Set the listing down again, exactly as it stands below.
··· Data below ···
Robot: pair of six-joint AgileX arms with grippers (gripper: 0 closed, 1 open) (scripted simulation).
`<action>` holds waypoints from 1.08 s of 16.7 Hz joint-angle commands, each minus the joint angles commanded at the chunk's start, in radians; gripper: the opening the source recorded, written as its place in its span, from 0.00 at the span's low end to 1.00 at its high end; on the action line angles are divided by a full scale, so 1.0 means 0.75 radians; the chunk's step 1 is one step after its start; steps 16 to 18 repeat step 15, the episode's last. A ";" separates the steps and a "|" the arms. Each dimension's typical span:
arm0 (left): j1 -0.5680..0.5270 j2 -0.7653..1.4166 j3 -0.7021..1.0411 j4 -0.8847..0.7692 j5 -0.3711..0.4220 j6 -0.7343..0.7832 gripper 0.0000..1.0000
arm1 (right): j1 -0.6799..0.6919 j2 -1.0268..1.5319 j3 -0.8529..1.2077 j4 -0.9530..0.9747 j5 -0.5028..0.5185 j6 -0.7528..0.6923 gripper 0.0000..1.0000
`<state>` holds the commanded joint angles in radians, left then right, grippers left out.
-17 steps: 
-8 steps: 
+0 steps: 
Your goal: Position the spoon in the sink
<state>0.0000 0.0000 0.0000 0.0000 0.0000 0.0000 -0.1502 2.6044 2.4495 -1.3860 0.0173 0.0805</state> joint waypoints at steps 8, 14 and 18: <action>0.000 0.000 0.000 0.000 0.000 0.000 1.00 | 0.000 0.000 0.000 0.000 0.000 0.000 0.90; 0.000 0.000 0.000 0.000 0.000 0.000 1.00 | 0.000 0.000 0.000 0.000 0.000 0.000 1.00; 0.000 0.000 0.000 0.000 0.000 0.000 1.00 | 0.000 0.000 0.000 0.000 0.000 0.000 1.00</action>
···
● Result for this task:
Robot: pair of six-joint AgileX arms with grippers (gripper: 0 closed, 1 open) (scripted simulation).
`<action>` holds waypoints from 1.08 s of 16.7 Hz joint-angle commands, each minus the joint angles commanded at the chunk's start, in radians; gripper: the opening the source recorded, written as its place in its span, from 0.00 at the span's low end to 1.00 at its high end; on the action line angles are divided by a full scale, so 1.0 means 0.75 radians; the chunk's step 1 is one step after its start; steps 16 to 18 repeat step 15, the episode's last. A ";" separates the steps and a "|" the arms. Each dimension's typical span:
arm0 (left): j1 -0.5680..0.5270 j2 -0.7653..1.4166 j3 -0.7021..1.0411 j4 -0.8847..0.7692 j5 -0.3711..0.4220 j6 -0.7343..0.7832 gripper 0.0000..1.0000
arm1 (right): j1 -0.6799..0.6919 j2 -1.0268..1.5319 j3 -0.8529..1.2077 j4 -0.9530..0.9747 j5 -0.5028..0.5185 j6 -0.7528..0.6923 gripper 0.0000..1.0000
`<state>` holds the commanded joint angles in radians, left then right, grippers left out.
-17 steps: 
-8 steps: 
+0 steps: 
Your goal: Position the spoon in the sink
<state>0.0000 0.0000 0.0000 0.0000 0.0000 0.0000 -0.1502 2.6044 2.4495 -1.3860 0.0173 0.0805</state> joint waypoints at steps 8, 14 and 18: <action>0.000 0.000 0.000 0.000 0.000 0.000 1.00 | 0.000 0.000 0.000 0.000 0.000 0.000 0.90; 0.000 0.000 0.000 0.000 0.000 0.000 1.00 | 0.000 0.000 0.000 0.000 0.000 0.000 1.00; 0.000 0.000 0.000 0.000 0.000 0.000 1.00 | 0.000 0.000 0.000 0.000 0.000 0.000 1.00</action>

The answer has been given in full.